Work instructions => Repeat verbatim, and only, the lines of the data below, beginning at the line that contains "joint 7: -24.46" and stopping after the line that contains "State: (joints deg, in".

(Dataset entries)
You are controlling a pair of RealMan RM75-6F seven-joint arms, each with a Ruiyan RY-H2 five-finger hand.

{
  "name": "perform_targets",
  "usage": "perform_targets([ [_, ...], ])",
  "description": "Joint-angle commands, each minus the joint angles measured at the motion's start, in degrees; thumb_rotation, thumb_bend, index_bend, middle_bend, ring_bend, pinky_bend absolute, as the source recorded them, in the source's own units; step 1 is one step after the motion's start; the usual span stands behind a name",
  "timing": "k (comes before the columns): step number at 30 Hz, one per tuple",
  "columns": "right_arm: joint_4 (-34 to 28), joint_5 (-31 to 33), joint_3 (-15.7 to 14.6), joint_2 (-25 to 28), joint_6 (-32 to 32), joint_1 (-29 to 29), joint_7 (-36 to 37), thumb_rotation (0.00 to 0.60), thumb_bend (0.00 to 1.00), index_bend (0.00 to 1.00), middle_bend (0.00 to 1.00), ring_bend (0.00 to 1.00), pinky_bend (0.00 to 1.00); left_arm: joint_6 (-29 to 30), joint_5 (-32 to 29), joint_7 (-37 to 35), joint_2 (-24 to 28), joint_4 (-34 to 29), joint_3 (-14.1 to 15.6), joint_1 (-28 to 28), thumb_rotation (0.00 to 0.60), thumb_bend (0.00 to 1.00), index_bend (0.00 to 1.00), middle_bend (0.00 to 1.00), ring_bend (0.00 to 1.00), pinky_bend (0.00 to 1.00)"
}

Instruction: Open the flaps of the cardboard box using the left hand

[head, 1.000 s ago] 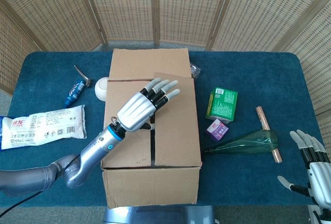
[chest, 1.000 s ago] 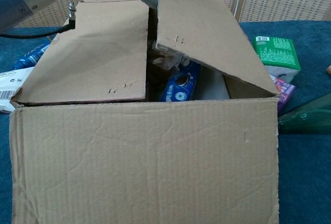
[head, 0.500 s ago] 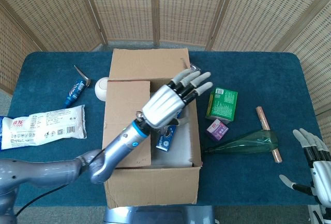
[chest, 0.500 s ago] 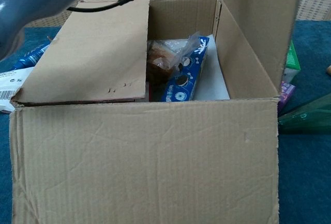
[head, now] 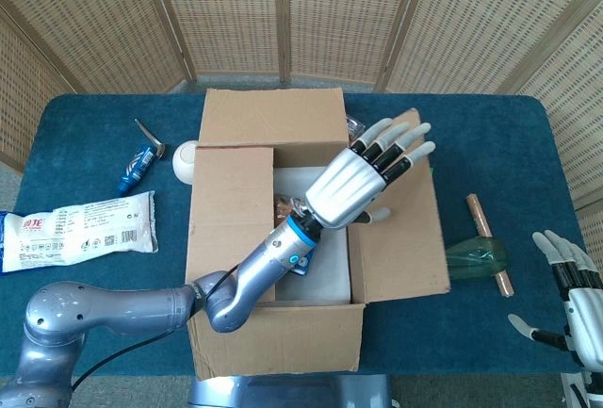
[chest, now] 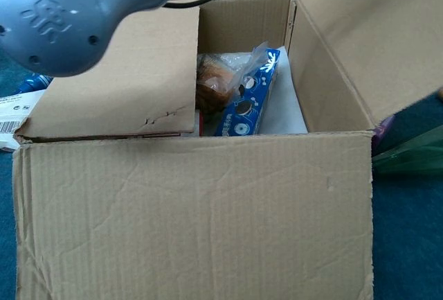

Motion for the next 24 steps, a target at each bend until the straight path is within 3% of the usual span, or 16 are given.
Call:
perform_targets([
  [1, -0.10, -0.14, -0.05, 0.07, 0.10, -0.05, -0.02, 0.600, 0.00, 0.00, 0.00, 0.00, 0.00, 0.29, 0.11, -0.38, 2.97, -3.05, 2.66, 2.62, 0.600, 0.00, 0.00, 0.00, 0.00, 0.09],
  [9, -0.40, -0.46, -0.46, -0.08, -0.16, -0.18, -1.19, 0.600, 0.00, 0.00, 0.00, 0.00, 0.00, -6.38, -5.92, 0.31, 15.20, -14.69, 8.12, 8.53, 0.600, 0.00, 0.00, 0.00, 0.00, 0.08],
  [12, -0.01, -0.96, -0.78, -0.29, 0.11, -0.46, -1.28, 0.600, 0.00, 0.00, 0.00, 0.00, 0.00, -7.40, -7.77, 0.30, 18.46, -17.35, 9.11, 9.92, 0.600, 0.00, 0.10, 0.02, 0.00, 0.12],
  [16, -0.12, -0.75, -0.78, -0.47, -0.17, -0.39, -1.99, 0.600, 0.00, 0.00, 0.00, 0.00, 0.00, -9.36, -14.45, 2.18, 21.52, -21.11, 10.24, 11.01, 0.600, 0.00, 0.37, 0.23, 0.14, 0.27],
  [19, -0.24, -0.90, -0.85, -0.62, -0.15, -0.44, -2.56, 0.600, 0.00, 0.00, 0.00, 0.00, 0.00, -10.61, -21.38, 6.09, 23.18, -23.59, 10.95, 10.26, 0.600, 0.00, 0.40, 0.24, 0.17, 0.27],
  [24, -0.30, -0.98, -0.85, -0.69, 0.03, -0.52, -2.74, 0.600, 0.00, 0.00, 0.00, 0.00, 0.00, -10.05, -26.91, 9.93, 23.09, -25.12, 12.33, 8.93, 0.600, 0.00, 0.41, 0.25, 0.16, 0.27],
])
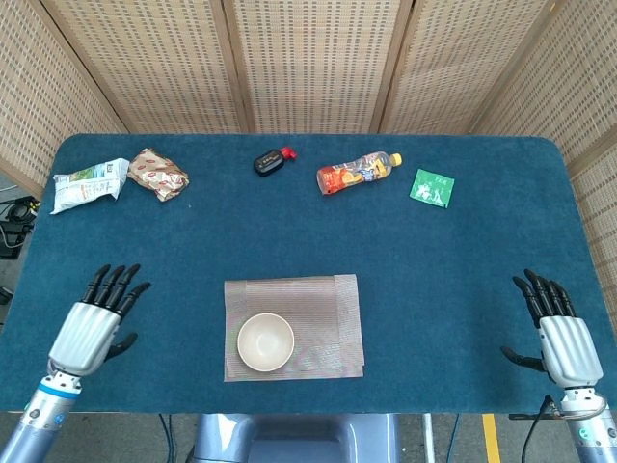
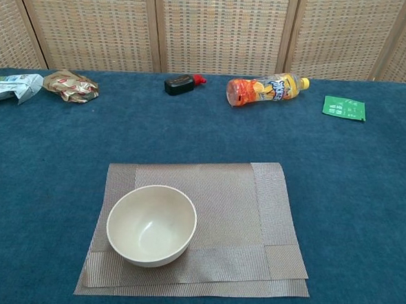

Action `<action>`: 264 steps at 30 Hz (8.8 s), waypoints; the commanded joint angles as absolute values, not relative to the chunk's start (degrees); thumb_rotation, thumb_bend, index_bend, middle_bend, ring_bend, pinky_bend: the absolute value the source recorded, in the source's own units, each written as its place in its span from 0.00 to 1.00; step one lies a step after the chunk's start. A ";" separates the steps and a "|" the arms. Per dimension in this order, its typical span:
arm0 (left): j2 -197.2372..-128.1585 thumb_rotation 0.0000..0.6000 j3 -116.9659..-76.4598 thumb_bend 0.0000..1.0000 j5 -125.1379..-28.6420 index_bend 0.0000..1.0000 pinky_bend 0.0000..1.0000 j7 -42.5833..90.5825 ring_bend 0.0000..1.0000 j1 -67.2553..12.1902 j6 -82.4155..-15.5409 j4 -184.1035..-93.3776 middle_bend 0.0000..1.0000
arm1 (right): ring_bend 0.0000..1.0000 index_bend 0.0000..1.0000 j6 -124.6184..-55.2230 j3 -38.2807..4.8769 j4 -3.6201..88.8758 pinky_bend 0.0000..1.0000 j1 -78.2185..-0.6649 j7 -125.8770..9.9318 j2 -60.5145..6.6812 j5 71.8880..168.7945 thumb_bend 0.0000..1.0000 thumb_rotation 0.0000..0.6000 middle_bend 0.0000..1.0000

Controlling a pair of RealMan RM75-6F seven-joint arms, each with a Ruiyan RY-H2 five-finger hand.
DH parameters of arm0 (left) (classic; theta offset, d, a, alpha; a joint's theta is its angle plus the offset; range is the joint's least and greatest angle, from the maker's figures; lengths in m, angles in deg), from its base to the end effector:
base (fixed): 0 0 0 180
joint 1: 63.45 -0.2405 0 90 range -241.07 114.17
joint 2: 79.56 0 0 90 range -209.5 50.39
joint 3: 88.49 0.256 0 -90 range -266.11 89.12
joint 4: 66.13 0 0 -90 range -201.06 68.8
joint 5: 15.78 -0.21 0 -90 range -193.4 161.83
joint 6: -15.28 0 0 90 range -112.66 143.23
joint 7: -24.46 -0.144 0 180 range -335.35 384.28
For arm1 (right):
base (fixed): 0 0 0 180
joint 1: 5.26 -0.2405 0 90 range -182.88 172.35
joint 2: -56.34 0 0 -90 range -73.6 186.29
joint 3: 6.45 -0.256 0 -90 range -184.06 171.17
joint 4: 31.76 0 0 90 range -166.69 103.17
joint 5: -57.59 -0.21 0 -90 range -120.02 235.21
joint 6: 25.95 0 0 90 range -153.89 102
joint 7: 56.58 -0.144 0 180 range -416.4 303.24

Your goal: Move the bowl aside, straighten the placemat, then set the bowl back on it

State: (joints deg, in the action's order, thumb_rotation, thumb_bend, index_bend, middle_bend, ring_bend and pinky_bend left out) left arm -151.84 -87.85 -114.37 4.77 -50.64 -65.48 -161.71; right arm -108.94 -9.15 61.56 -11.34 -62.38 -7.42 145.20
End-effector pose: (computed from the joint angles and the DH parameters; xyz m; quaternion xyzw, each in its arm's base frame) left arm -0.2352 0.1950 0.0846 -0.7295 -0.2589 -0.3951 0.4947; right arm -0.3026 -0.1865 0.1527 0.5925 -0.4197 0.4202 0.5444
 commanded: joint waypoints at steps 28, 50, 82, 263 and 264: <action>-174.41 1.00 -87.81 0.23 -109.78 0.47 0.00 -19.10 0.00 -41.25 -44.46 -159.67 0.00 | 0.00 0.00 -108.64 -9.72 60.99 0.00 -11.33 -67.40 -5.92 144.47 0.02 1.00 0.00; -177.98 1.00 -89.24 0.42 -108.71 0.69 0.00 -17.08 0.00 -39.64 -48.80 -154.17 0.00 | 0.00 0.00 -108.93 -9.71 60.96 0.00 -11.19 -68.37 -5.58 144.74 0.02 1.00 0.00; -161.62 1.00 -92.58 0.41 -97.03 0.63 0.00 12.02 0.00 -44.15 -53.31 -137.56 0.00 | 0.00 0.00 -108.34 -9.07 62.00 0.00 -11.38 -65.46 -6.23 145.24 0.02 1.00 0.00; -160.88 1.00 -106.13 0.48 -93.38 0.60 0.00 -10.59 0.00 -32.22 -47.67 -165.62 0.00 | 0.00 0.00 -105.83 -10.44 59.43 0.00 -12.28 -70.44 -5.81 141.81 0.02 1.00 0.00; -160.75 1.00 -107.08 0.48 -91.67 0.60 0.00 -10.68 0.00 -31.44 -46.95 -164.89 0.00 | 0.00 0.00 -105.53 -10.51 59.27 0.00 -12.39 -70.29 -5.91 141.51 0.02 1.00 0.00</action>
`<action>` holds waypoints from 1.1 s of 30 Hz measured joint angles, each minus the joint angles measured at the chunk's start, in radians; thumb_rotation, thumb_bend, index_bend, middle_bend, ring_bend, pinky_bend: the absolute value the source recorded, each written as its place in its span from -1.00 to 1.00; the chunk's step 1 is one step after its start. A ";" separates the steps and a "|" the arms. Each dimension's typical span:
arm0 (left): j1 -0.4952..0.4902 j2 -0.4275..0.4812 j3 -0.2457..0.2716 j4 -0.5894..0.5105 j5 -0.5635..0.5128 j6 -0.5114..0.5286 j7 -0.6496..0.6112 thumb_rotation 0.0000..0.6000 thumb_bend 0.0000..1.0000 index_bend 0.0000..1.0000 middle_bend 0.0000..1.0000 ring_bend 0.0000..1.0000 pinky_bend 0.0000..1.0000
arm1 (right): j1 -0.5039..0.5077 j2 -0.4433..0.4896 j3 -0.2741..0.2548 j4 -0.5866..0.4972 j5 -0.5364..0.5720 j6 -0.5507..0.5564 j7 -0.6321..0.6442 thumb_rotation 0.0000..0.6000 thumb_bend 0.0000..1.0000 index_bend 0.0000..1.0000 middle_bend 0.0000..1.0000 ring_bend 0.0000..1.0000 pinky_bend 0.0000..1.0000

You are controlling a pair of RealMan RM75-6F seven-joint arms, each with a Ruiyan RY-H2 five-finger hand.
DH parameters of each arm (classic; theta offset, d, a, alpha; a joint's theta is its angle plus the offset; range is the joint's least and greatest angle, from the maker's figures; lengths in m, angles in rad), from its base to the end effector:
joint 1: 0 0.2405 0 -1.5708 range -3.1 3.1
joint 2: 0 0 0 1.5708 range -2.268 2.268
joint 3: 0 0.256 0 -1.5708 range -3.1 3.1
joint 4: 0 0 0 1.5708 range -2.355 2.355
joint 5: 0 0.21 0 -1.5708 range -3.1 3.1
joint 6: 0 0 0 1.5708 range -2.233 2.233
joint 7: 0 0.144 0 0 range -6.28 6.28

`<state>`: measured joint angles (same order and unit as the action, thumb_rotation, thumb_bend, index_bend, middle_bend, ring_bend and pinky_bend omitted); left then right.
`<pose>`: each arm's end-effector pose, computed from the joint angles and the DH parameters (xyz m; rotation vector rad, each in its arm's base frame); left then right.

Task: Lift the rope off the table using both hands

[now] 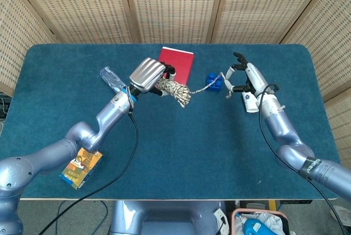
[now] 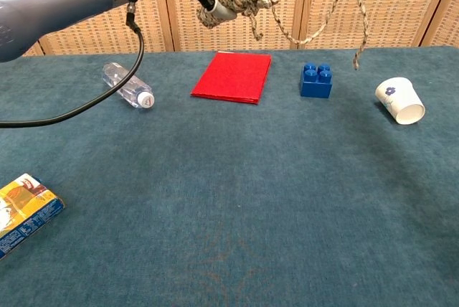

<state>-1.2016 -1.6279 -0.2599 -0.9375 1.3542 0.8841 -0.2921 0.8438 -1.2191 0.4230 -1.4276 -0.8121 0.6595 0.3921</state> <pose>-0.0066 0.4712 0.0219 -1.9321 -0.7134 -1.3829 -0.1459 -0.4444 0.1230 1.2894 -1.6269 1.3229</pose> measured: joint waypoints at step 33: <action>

Worked solution =>
joint 7: -24.46 -0.144 0 180 range -335.35 384.28
For arm1 (right):
base (fixed): 0 0 0 180
joint 1: 5.26 -0.2405 0 90 range -182.88 172.35
joint 2: -56.34 0 0 -90 range -73.6 186.29
joint 3: 6.45 -0.256 0 -90 range -184.06 171.17
joint 4: 31.76 0 0 90 range -166.69 103.17
joint 5: -57.59 -0.21 0 -90 range -120.02 235.21
joint 6: 25.95 0 0 90 range -153.89 102
joint 7: 56.58 -0.144 0 180 range -416.4 303.24

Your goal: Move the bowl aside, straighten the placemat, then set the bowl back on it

State: (joints deg, in the action's order, thumb_rotation, thumb_bend, index_bend, middle_bend, ring_bend and pinky_bend left out) left arm -151.84 -87.85 -114.37 4.77 -50.64 -65.48 -161.71; right arm -108.94 -9.15 61.56 -11.34 -62.38 -7.42 145.20

Nothing more is needed to complete the output.